**What you should do**
Look through the lines below for the word "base", and copy every line that has it.

**Material provided**
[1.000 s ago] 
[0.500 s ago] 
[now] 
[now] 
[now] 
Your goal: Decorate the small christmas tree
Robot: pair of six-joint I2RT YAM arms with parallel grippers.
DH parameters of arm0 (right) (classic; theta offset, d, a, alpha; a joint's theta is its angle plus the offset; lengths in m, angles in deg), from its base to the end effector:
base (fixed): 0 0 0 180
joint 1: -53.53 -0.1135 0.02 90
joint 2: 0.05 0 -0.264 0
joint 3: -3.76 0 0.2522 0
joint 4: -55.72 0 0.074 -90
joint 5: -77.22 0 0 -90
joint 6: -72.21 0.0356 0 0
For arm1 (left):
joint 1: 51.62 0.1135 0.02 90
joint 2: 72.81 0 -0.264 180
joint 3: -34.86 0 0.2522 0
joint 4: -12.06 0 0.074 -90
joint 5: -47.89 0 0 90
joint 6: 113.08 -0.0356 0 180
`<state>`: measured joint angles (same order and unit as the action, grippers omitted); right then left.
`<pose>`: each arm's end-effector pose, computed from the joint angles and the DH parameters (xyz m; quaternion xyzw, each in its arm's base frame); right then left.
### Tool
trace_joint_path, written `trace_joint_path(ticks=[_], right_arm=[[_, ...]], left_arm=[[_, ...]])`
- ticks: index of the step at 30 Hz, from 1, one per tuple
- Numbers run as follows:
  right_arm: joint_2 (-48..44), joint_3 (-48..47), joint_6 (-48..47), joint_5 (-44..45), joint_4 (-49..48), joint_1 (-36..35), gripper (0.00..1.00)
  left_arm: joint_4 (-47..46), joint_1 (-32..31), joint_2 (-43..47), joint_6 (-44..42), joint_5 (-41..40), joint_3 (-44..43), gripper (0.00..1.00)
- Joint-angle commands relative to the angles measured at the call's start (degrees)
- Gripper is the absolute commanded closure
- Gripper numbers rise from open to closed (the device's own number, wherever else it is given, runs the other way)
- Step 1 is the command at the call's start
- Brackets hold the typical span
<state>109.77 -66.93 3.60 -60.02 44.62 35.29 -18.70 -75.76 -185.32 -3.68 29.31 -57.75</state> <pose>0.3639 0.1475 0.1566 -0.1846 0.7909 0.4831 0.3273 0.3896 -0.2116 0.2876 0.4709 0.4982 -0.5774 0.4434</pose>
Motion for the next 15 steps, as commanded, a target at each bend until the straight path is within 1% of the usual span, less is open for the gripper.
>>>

**Written response**
DH parameters of arm0 (right) (classic; theta offset, d, a, alpha; a joint's theta is its angle plus the offset; lengths in m, angles in deg), from its base to the end effector:
base (fixed): 0 0 0 180
`<pose>`: each arm's end-effector pose, computed from the joint angles and the DH parameters (xyz m; quaternion xyzw, each in its arm's base frame); right then left.

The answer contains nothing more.